Once connected to the locomotives, we slowly were pulled into the first of two chambers (and thus two levels of ascendency) of the Miraflores Locks. Once we were fully in the chamber, the gates behind us (height of the gate leaves range from 47-82 feet and are each 7 feet thick) closed. The locks all operate by gravity. In other words, the water level in the next chamber was higher than our chamber, so what needed to happen was for water from the second chamber to drain into the first, making our boat rise until the levels of both chambers match. Once that happened, the gates in front of us would swing open and we would proceed into the next chamber. When the water drains and fills from one chamber to the next, it does so through culverts in the bottom of the chambers. We could actually see water drain, because large oxygen rings the size of the culvers would bubble to the surface. I can’t remember how much water is involved in each draining and filling of the chambers, but it is a LOT. We could actually see our ship, in comparison to our stationary surroundings, rise or fall in the locks. After Miraflores, we proceeded to the Pedro Miguel Locks which houses only one chamber.
During the lock transits, I went about the ship to gain different view points. While in one of the lower chambers, deck 7 of the Coral was level with the top of the lock’s wall. I could have reached out and touched Panama, but I chickened out. While in Pedro Miguel, we had caught up to a ship who was transiting through the other lane. Since we were proceeding at a faster pace, we asked for permission to exit the locks ahead of them. Once both vessels had agreed, we did. Once out of Pedro Miguel, we then sailed through a narrow passageway called the Gaillard Cut. This area was dug out of the highest mountain area of the canal area, right through the Continental Divide, and construction caused many problems. Everytime land was blasted with dynamite or dug by machine, the rains would cause landslides filling in what had just been removed. Even today, landslides still cause problems and the ACP is constantly dredging the canal 24/7.
We saw a few dredging units at work, the large scoopers afloat on barges and dumping soil in more barges. To me, it seems like a never-ending task. Because the Cut is narrow, visible targets are set up far ahead along the way. The ship lines up its nose to the next target which allows it to sail in the centermost part of the water.
After the Cut, we reached Gatun Lake, the largest man-made lake at that time (I’m not sure if it still holds the record). We traveled about 40 kilometers through Gatun Lake, and it’s amazing how much land was flooded in order to make this body of water large enough to cruise through it. Higher portions of land still stick out from the water’s surface. Before embarking on this trip, I read David McCullough’s “The Path Between the Seas,” a fascinating book about the canal’s construction. He talks about how early pioneers would have a nearly impossible time trying to cut their way through the dense jungle of Panama. I could see why; the area is extremely lush with vegetation.

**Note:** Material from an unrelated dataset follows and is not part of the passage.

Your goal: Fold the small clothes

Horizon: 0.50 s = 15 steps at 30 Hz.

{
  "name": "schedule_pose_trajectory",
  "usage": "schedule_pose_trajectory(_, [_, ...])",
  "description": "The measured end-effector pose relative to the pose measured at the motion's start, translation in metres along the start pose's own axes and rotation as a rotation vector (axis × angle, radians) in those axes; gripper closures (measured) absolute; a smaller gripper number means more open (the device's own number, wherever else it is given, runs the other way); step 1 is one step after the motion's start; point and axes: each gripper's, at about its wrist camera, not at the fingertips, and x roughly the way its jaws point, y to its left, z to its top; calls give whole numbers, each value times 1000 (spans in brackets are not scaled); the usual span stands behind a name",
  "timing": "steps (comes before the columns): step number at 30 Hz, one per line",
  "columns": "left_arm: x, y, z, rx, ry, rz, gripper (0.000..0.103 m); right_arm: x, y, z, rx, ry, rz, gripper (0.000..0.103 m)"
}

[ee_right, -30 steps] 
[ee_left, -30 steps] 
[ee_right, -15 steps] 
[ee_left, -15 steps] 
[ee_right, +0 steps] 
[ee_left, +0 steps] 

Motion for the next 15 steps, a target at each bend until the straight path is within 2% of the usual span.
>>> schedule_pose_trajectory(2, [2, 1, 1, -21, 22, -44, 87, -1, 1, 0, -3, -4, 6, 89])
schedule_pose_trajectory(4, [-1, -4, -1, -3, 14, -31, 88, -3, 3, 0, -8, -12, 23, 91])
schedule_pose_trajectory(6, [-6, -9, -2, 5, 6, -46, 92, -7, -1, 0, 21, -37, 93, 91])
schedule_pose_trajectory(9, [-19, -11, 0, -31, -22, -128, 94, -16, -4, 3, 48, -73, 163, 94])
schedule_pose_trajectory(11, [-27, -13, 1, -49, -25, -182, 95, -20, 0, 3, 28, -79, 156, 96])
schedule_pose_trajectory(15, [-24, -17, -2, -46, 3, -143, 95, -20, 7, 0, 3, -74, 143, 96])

Finally we reached the northern end of the canal, the Gatun Locks, a set of three levels. At Gatun, we had caught up with another vessel, a monsterous beast that was carrying well over 2,400 cars. This thing was huge and kept my attention. At the back of it was a large ramp that was folded up, the ramp where cars would be driven on and off the ship. The cars were safely inside and couldn’t be seen, so it had a big, tiered, blocky body along the front half. It seemed to be having a tough time moving forward in one of the chambers, because its big smoke stack, which was actually angled toward our ship, kept chugging but the ship wasn’t moving. At this end of the canal, our ship was this time lowered through the chambers so we could exit at sea level out of Limon Bay and into the Caribbean Sea. By this time, I was up at the Lotus Spa taking advantage of a massage discount. When I was done, we had left the canal, but the sea on this side was dotted with ships waiting for the one-way traffic to reverse and for their assigned transit time.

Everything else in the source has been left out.